* [Your objective] Using the listing below, extract each line that has the word "hand" in it.
-*-*-
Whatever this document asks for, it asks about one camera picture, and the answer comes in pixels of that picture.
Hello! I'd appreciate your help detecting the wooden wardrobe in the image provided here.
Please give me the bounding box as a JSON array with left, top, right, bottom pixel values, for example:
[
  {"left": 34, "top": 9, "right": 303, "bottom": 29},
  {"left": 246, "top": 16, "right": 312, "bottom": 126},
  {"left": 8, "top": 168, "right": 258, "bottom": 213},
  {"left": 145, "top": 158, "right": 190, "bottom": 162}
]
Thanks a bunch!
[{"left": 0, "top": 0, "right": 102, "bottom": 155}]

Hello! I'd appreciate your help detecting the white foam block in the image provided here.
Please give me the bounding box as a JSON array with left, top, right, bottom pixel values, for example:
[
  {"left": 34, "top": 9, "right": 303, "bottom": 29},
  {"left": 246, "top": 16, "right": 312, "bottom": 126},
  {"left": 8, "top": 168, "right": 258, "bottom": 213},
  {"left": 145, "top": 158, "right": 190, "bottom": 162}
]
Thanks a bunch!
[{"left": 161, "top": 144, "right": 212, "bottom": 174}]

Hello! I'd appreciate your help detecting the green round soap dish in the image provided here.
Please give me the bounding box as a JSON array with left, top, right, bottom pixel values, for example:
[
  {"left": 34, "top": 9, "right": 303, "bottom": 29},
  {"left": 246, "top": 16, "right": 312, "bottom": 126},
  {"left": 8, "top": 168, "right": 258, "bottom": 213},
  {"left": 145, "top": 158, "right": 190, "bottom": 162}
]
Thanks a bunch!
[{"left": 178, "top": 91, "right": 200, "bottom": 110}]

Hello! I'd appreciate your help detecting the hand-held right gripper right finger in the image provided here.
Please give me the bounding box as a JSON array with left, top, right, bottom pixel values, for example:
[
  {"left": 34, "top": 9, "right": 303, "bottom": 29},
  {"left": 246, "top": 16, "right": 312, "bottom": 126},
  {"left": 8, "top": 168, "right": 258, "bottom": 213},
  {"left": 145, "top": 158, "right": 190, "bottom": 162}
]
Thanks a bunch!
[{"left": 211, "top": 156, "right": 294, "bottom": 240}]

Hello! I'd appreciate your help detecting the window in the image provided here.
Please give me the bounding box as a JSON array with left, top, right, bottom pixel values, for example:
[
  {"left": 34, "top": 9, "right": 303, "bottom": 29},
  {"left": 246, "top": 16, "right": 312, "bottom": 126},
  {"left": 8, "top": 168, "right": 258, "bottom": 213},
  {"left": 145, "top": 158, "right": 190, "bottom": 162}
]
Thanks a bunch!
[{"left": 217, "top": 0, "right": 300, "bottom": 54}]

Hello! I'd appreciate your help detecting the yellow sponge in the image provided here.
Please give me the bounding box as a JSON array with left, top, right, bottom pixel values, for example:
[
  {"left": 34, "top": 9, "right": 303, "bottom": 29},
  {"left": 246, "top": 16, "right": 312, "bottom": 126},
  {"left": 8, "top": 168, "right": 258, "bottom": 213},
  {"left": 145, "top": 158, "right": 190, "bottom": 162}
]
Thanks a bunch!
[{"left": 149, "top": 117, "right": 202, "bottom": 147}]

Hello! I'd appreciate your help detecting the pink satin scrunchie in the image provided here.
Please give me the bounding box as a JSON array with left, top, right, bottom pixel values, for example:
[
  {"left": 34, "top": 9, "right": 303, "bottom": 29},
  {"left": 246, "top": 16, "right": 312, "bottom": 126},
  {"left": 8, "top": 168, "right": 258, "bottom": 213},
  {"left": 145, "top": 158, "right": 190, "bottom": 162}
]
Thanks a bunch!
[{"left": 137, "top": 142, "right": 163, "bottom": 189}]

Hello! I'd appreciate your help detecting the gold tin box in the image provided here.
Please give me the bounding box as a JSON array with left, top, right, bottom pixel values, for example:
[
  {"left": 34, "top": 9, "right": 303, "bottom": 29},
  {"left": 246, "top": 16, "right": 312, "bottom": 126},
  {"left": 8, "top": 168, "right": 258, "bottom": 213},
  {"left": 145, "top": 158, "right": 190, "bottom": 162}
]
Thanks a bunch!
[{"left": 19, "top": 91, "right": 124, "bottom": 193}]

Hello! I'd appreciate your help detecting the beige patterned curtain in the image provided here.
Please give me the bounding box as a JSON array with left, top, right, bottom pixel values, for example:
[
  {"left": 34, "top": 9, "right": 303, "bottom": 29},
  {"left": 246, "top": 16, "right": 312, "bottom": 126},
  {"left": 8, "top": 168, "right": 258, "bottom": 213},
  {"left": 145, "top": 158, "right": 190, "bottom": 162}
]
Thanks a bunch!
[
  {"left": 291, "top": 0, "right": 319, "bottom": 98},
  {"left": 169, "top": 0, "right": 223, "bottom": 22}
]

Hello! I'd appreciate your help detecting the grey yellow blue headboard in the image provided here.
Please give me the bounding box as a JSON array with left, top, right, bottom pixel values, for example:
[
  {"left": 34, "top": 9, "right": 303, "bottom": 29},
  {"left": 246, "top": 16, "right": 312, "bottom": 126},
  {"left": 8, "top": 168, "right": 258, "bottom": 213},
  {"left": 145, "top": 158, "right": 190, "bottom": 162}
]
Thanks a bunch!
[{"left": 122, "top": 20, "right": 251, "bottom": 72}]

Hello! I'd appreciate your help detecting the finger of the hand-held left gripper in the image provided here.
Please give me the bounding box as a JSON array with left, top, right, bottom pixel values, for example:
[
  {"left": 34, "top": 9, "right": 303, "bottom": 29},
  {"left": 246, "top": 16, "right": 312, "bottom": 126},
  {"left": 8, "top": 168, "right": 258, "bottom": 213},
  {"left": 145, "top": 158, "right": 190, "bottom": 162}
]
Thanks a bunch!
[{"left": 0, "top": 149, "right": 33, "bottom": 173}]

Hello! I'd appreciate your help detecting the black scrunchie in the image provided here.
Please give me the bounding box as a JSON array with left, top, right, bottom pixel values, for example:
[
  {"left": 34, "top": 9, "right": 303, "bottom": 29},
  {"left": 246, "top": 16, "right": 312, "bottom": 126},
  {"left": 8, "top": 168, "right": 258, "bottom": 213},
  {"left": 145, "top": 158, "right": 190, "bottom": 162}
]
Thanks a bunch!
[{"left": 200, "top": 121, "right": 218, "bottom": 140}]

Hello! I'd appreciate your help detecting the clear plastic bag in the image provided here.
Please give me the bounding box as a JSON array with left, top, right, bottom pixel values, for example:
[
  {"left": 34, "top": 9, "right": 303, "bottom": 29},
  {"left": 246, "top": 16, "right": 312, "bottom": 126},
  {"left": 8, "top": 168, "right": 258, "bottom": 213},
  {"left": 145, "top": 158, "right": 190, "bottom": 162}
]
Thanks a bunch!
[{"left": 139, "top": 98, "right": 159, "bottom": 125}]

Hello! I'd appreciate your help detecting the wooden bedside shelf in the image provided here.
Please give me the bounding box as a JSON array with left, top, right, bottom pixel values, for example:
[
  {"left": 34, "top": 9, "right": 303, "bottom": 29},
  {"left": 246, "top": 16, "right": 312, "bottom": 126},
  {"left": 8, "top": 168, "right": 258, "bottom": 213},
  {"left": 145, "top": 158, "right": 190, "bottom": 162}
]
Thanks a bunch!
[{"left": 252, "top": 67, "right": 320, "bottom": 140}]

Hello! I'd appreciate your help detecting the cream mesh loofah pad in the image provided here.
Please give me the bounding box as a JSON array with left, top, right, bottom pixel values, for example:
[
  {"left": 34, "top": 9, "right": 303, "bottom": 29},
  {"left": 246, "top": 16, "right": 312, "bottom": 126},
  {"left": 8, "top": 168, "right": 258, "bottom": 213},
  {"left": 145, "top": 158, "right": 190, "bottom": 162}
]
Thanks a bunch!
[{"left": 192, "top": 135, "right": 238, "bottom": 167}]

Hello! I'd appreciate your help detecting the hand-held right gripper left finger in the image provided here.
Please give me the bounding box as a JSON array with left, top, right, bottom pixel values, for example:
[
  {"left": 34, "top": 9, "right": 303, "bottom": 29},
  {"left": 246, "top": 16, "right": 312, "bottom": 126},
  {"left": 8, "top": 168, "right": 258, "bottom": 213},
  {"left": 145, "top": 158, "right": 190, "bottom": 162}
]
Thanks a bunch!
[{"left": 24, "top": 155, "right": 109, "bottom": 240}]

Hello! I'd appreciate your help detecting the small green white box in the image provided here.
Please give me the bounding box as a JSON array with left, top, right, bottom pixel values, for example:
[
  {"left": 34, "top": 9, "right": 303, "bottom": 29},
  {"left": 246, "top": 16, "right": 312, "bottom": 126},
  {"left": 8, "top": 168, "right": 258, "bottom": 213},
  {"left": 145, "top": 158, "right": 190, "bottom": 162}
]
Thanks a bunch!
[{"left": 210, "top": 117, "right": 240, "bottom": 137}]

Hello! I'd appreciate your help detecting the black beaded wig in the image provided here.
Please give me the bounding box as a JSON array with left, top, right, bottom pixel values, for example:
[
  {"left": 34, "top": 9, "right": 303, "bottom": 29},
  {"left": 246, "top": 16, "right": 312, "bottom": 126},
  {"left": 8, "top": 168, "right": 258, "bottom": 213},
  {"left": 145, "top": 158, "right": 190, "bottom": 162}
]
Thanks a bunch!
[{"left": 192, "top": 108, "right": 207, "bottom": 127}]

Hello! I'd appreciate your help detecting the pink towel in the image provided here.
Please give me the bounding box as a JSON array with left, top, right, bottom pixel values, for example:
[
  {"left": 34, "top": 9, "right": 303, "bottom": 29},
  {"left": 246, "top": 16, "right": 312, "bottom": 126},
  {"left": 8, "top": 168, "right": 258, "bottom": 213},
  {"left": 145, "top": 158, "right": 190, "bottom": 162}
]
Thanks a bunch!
-*-*-
* [Task answer]
Hello! I'd appreciate your help detecting the hand-held right gripper right finger in the image provided here.
Hello! I'd appreciate your help detecting the finger of the hand-held left gripper in the image provided here.
Hello! I'd appreciate your help detecting the hand-held right gripper left finger in the image provided here.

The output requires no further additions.